### What the exercise asks
Take the line that contains "MULTIPOLYGON (((251 227, 242" and all lines after it, up to and including the last line of the data, and write them out exactly; nothing else belongs in the answer.

Segment Start: Data for this task

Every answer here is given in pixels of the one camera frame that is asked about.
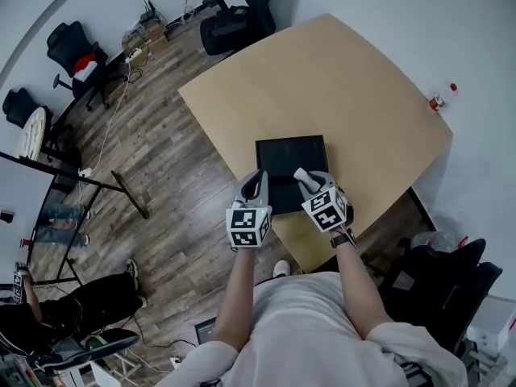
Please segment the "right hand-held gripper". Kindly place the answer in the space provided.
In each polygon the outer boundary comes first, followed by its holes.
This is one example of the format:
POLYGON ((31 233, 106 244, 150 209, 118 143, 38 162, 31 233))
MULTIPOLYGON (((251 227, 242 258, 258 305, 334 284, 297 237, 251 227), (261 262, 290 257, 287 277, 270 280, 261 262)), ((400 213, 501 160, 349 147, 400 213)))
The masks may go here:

Segment End: Data for this task

### Output of the task
MULTIPOLYGON (((251 227, 242 258, 258 305, 334 284, 297 237, 251 227), (261 262, 290 257, 287 277, 270 280, 261 262)), ((400 213, 501 160, 349 147, 400 213)))
The masks may go here:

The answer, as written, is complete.